Principal component analysis for interval-valued and histogram-valued data and likelihood functions and some maximum likelihood estimators for symbolic data
Le-Rademacher, Jennifer Giaothuy
MetadataShow full item record
Unlike a classical random variable which takes a single value, a symbolic random variable takes multiple values. The values within a symbolic random variable form an internal distribution that does not exist in a classical random variable. Statistical methodologies developed for classical data can not be readily applied to symbolic data. Therefore, new methodologies must be developed to take into account the internal structure of symbolic variables. In this dissertation, we propose three methods of symbolic data analysis. The first proposed method extends classical principal component analysis (PCA) to an analysis of interval-valued observations, using a so-called symbolic variance-covariance structure.

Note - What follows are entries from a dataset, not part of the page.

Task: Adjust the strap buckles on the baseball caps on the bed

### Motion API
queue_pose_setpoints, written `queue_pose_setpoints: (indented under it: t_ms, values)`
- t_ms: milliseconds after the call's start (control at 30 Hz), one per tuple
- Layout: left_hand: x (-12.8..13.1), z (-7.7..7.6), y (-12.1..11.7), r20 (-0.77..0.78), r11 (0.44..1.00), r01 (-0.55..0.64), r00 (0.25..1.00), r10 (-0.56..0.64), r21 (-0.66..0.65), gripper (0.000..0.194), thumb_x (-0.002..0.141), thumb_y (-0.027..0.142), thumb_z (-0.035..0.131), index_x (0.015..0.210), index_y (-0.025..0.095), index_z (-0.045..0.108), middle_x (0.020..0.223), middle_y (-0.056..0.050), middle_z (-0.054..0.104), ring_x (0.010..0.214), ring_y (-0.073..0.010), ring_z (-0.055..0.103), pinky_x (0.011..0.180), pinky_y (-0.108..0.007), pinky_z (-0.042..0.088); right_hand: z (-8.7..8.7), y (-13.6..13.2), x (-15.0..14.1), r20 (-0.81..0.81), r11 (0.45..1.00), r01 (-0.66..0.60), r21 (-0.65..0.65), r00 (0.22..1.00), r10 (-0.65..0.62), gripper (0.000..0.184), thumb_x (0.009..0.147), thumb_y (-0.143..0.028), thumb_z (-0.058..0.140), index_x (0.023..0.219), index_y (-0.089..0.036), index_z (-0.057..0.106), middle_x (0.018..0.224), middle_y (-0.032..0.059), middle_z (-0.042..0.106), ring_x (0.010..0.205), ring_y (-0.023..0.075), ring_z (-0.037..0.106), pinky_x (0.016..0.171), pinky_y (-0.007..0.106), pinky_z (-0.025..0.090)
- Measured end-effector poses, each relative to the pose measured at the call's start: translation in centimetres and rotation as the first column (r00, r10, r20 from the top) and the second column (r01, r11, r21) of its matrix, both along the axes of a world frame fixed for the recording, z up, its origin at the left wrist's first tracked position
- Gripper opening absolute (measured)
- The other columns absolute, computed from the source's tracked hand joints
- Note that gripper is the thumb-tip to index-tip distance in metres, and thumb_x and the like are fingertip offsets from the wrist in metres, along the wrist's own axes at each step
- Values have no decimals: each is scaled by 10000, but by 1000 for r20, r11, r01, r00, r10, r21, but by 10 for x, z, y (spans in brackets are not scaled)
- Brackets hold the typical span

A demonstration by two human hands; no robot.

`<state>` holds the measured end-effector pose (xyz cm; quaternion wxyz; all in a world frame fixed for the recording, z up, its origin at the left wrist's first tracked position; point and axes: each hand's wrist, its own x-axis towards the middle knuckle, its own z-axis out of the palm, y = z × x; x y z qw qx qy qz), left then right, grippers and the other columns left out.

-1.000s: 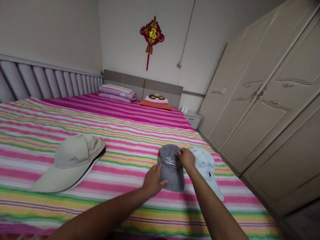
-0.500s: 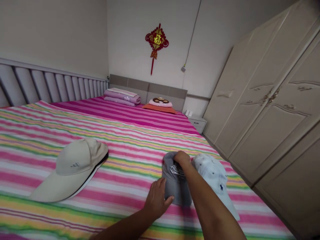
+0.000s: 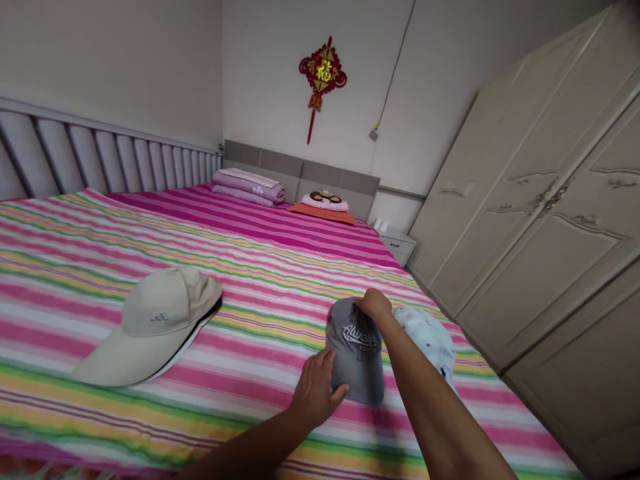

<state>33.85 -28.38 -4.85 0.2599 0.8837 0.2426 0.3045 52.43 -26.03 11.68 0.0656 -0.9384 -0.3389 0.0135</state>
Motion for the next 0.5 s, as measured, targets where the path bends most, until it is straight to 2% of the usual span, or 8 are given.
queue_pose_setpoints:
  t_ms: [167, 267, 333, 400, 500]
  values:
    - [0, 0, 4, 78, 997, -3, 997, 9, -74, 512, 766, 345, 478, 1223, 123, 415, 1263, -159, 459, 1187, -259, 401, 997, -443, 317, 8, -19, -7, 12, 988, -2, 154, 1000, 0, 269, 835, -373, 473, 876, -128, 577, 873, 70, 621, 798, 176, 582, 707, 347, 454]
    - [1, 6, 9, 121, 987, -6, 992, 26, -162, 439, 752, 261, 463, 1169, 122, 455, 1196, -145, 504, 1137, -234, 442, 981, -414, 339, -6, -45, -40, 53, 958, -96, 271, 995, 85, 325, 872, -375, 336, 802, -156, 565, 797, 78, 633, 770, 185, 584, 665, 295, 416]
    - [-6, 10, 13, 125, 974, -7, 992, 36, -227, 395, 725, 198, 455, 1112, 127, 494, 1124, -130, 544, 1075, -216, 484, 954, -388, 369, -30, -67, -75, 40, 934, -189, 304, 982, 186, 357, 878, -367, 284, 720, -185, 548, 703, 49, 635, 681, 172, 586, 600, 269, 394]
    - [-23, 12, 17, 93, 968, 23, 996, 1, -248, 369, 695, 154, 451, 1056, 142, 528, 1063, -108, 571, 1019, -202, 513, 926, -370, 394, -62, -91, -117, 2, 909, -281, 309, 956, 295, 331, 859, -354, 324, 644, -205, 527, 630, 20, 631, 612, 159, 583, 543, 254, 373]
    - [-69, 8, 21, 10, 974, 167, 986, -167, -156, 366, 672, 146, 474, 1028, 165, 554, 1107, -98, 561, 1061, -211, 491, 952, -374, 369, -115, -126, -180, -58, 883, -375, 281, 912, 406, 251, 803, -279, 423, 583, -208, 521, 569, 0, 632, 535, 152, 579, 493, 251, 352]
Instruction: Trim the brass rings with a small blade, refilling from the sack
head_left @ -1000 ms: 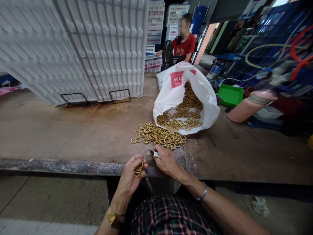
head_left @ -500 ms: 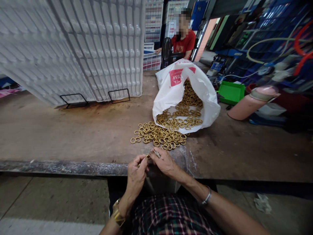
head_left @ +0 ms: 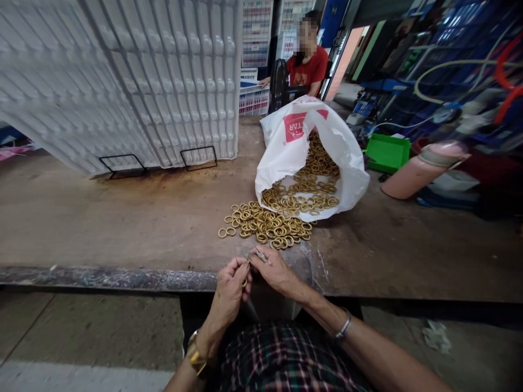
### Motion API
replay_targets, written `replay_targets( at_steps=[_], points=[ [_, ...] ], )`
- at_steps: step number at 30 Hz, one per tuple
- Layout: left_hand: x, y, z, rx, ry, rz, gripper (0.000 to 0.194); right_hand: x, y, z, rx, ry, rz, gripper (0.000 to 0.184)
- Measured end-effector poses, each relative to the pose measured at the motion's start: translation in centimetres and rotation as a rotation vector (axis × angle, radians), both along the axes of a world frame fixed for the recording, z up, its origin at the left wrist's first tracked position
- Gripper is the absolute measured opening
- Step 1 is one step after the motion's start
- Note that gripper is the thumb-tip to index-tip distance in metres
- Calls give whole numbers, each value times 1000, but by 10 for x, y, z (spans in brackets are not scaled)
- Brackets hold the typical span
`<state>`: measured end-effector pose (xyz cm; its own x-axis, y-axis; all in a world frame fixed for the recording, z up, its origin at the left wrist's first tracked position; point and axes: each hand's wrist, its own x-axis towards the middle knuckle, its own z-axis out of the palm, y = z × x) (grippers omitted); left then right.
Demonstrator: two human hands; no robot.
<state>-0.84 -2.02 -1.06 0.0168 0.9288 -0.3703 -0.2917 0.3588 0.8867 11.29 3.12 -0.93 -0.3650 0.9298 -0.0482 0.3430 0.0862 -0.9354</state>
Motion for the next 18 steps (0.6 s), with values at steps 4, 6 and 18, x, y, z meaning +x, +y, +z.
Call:
replay_targets(
  at_steps=[4,6,18],
  points=[
    [0,-1,-2,9,-7,-6,29,1,-1,2,-15,29,7,24],
    [-1,-2,-2,10,-21,-13,29,1,-1,1,-2,37,10,24],
    [-1,-4,0,46,-55,-25,29,1,1,-3,11,53,1,19]
  ],
)
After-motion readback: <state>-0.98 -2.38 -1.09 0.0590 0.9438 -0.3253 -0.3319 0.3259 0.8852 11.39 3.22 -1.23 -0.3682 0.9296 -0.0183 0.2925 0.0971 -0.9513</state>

Using the symbolic covariance structure ensures that the principal components explain the total variance of interval-valued data. Furthermore, two representations of the principal components resulting from the proposed PCA method are introduced. The first representation shows interval-valued observations as polytopes in a principal components space. The polytopes constructed in this method represent the true structure of interval-valued observations in a principal components space. The second representation gives histogram-valued principal components constructed from a 2-dimensional projection of the polytopes resulting from the first representation. Algorithms to construct the polytopes and to compute the histograms representing the principal components are given in this dissertation along with two examples to illustrate the method. The second method extends the PCA method proposed for interval-valued data to a PCA method for histogram-valued data. This method treats histogram-valued observations as a generalization of interval-valued observations. The two representations proposed for interval-valued observations are then extended to represent histogram-valued observations. An algorithm for the extension along with an example to illustrate this method are included. The third method proposes a construction of likelihood functions for symbolic data. The proposed likelihood function is then used to derive maximum likelihood estimators for the mean and the variance of three common types of symbolic data: interval-valued data, histogram-valued data, and triangular-distribution-valued data.